US 12,354,375 B1
	Multimodal perception decision-making method and apparatus for autonomous driving based on large language model
Zhiwei Li, Beijing (CN); Tingzhen Zhang, Beijing (CN); Haohan Wu, Beijing (CN); Weizheng Zhang, Beijing (CN); Weiye Xiao, Beijing (CN); Kunfeng Wang, Beijing (CN); Wei Zhang, Beijing (CN); Tianyu Shen, Beijing (CN); Li Wang, Beijing (CN); and Qifan Tan, Beijing (CN)
Assigned to Beijing University of Chemical Technology, Beijing (CN)
Filed by Beijing University of Chemical Technology, Beijing (CN)
Filed on Jan. 17, 2025, as Appl. No. 19/026,564.
Claims priority of application No. 202410243702.6 (CN), filed on Mar. 4, 2024.
Int. Cl.

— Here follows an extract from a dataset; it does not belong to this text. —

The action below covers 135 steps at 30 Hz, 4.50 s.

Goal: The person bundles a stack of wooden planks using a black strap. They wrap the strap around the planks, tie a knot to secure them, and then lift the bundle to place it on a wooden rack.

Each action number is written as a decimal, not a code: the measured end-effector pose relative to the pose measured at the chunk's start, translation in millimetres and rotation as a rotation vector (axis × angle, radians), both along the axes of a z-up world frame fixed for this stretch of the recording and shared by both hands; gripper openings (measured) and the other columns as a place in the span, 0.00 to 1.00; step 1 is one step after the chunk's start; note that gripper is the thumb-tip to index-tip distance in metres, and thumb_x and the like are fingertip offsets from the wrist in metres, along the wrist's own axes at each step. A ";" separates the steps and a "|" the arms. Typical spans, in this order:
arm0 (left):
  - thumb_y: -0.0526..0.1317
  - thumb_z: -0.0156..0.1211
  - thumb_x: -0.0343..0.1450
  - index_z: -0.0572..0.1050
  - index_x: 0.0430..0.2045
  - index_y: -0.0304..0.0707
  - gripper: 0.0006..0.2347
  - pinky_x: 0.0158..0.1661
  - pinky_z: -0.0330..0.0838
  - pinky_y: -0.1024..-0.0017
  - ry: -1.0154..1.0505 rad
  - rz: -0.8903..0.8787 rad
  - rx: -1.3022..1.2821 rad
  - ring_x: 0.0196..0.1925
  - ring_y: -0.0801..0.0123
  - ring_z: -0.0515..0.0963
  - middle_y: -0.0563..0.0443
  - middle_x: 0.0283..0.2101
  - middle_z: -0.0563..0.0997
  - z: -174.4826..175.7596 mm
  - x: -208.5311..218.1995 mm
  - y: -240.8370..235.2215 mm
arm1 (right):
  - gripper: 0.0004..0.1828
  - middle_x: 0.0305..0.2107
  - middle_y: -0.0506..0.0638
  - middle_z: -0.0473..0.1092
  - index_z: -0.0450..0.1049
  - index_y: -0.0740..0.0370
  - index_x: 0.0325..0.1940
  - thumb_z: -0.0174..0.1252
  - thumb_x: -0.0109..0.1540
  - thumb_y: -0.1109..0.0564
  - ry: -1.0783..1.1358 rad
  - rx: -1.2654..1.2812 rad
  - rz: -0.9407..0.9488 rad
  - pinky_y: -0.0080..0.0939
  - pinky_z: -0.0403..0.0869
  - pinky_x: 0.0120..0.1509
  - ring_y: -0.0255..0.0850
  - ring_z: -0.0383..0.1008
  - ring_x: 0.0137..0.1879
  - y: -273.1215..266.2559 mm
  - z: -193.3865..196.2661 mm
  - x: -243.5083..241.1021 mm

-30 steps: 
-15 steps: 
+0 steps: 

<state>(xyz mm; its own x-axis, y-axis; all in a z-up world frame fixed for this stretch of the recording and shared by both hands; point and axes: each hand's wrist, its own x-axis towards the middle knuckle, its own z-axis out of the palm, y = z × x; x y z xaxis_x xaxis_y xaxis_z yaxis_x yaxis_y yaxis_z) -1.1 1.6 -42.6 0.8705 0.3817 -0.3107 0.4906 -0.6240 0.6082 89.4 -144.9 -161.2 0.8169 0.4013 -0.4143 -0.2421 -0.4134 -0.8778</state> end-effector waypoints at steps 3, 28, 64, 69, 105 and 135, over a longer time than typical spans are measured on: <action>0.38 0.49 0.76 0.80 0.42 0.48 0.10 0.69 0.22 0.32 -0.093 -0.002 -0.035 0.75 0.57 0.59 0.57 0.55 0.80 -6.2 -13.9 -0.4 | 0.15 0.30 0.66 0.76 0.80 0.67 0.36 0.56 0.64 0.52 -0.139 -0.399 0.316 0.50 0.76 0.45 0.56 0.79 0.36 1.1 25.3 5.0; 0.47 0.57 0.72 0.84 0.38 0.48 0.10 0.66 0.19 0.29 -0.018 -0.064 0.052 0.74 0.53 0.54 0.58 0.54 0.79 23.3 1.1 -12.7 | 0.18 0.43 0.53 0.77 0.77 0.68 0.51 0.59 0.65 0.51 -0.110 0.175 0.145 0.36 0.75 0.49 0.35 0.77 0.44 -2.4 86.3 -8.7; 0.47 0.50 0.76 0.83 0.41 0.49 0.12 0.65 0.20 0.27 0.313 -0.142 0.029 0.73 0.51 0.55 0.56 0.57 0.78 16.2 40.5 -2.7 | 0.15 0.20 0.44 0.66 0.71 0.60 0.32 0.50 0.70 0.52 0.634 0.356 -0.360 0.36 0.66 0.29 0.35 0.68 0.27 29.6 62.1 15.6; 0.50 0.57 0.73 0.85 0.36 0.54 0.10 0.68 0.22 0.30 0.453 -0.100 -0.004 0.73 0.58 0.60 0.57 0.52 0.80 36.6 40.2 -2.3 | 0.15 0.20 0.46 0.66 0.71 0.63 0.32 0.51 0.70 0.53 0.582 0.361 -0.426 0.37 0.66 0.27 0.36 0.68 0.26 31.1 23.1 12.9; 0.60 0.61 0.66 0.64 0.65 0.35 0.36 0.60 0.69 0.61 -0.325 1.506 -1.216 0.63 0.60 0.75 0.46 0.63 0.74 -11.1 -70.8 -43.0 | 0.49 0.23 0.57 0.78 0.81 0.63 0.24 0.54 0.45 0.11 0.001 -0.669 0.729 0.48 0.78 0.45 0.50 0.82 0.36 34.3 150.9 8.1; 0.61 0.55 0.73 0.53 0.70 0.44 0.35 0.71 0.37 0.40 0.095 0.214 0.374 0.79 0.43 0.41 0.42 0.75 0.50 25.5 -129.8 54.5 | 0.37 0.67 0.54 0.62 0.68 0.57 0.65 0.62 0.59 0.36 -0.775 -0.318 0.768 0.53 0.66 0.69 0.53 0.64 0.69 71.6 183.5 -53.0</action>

G06V 20/58 (2022.01); G06T 5/50 (2006.01); G06T 7/10 (2017.01); G06V 10/25 (2022.01); G06V 10/771 (2022.01); G06V 10/80 (2022.01)

CPC G06V 20/582 (2022.01) [G06T 5/50 (2013.01); G06T 7/10 (2017.01); G06V 10/25 (2022.01); G06V 10/771 (2022.01); G06V 10/806 (2022.01); G06T 2207/10024 (2013.01); G06T 2207/10048 (2013.01); G06T 2207/20221 (2013.01); G06V 2201/07 (2022.01)]

15 Claims

1. A multimodal perception decision-making method for autonomous driving based on a large language model (LLM), comprising:

acquiring a red green blue (RGB) image and an infrared image of a target area at a current time;

processing the RGB image using a target detection model to obtain a predicted bounding box and corresponding target detection categories;

processing the infrared image, the predicted bounding box and the corresponding target detection categories by using a segmentation model to obtain a target mask image;

fusing the RGB image, the target mask image and the infrared image using a fusion model to obtain a fused feature map;

performing fusion processing on first prompt information representing a user intent, second prompt information representing target detection category priorities, and the fused feature map, using a large Vision-Language Model to obtain textual information; and

processing the textual information using a large natural language model to obtain a perception decision-making result;

wherein the segmentation model comprises an image encoder, a prompt encoder and a mask decoder; and

the step of processing the infrared image, the predicted bounding box and the corresponding target detection categories by using the segmentation model to obtain the target mask image comprises:

processing the infrared image using the image encoder to obtain image embedding features;

processing the predicted bounding box and the corresponding target detection categories using the prompt encoder to obtain prompt embedding features; and

processing the image embedding features and the prompt embedding features using the mask decoder to obtain the target mask image containing a mask and semantic labels;

wherein the fusion model comprises: a first convolutional layer, a second convolutional layer, a third convolutional layer, a fourth convolutional layer, a fifth convolutional layer, a sixth convolutional layer, a seventh convolutional layer, and an addition unit; and

the step of fusing the RGB image, the target mask image and the infrared image using the fusion model to obtain the fused feature map comprises:

processing the infrared image using the first convolutional layer to obtain a first feature map;

processing the target mask image using the second convolutional layer to obtain a second feature map;

processing the RGB image using the third convolutional layer to obtain a third feature map;

processing the first feature map, the second feature map and the third feature map using the fourth convolutional layer to obtain a fourth feature map;

processing the fourth feature map using the fifth convolutional layer to obtain a fifth feature map;

processing the fifth feature map using the sixth convolutional layer to obtain a sixth feature map;

processing the RGB image, the target mask image and the infrared image using the seventh convolutional layer to obtain a seventh feature map; and

adding together the sixth feature map and the seventh feature map using the addition unit to obtain the fused feature map.